The most important thing to remember when walking behind a horse is to make sure they are aware of your presence at all times.

How to Safely Walk Behind a Horse

With the understanding of how to read body language and why walking behind a horse is often dangerous, here’s the proper way to safely walk behind a horse:

(note, there is always risk walking behind a horse. If there’s room to not walk behind a horse- don’t!)

  • 🐎🙋🏽‍♂️ Keep Touching Them – A hand on their body as you pass their blind spot is the best way to let them know where you are, so keep one hand on them while you walk around them. One hand on their rump at all times as you move from side to side will keep them attuned to your location.
  • 🗣️ Use your voiceIt is also a good idea to talk to a horse while you move around them. They will use the sound of your voice to locate you. Keep the tone of your voice calm and low. It is best to keep your volume at a normal pitch, or a bit quieter.

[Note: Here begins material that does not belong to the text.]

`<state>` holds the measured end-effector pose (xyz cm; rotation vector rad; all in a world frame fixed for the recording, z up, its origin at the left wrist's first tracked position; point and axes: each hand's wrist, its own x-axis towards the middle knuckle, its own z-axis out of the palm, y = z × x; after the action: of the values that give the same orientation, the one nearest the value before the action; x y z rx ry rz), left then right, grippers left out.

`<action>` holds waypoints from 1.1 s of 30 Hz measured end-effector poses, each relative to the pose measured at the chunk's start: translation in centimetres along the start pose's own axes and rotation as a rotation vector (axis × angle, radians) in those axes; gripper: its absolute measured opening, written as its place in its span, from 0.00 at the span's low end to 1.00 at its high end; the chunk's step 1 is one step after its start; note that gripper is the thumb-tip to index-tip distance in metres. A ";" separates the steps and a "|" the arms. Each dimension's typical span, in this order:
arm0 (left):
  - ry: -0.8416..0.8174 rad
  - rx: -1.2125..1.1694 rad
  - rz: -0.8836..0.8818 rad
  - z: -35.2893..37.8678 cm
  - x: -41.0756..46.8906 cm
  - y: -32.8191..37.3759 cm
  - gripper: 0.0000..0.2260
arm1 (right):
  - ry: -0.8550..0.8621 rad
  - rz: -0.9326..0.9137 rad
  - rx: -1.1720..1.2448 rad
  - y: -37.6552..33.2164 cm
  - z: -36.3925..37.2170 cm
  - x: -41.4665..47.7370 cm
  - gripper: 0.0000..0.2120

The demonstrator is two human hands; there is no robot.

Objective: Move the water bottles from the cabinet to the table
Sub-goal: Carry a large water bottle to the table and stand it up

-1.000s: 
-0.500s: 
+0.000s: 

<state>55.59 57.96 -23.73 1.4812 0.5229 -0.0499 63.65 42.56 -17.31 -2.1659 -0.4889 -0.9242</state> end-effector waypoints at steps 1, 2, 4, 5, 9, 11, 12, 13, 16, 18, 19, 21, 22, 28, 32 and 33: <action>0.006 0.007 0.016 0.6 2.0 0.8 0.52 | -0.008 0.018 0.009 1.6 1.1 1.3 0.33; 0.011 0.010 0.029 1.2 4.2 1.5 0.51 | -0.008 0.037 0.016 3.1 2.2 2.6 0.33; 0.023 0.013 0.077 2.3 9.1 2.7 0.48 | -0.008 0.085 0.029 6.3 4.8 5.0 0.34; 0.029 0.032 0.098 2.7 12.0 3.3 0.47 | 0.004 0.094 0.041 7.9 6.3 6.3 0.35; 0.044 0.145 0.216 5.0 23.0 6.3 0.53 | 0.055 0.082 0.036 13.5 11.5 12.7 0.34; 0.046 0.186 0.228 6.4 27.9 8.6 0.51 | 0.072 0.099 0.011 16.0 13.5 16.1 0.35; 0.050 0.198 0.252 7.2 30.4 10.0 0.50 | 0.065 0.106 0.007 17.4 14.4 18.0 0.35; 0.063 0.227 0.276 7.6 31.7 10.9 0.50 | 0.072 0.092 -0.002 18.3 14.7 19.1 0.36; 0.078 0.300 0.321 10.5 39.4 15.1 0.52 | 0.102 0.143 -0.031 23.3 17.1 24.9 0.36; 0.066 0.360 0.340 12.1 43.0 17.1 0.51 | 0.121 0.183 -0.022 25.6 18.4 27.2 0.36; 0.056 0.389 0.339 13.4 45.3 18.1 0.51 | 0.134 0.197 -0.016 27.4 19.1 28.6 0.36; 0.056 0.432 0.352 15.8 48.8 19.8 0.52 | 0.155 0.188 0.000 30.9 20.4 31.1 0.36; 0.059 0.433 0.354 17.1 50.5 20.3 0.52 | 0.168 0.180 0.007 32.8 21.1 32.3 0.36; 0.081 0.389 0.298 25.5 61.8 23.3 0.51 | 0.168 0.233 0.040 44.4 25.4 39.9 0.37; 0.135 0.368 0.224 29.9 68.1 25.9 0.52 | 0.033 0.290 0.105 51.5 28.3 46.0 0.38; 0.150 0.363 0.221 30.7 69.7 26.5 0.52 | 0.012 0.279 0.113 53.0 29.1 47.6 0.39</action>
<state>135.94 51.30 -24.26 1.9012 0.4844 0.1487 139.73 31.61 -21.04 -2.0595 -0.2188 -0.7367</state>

A whisper is not usually necessary, but screaming or yelling is not ideal, as sudden loud noises will spook a horse. If their ears are pointed toward you and follow you as you are moving around them, it is a good sign that they are engaged with you and aware of your presence.
  • 🚶🏾‍♂️ Move at a normal page Maintaining a normal walking speed while approaching and walking around a horse is key. If you walk up to them too slowly, they may feel that you are sneaking up on them like a predator. Running at them is also a bad idea, as it can be interpreted as an attack. Both can trigger their strong flight response. The actions of keeping a hand on them, talking to them, and walking at a normal pace can all be combined to prevent them from being spooked when you pop back into their field of vision.
  • 🐴😊 Walk very close to themIf you do need to walk behind a horse, it is safest to either walk as close to the horse as possible (while keeping one hand on them), or leave a wide berth of about 8-10 feet between you and the horse. If the horse were to kick you while you are right next to their body, there would not yet be enough power behind the kick to cause serious injury. If staying close to the horse is not an option, then make sure there is more than enough room to pass behind them without getting kicked if they do become startled.

Children: Allowing children to walk behind a horse should be avoided. If unavoidable, children should have an adult walking with them as they pass behind a horse. Since a child is too small to reach up and keep a hand on the top of the horse’s rump, an adult should be there to do this for them. At their height, they are likely to only touch the backs of the horse’s legs or their tail.

A horse that is not used to having small children moving around them may be frightened to suddenly feel something touching their leg or their tail, since it would not be at a normal placement for them and the child would likely be out of their field of vision. 

Most horses who are well trained and handled regularly are not bothered by people walking behind them. However, there are always exceptions to this, which is why it is important to put safety first when approaching a horse. Accidents can happen quickly, so taking steps to mitigate them and keep yourself safe are always advised.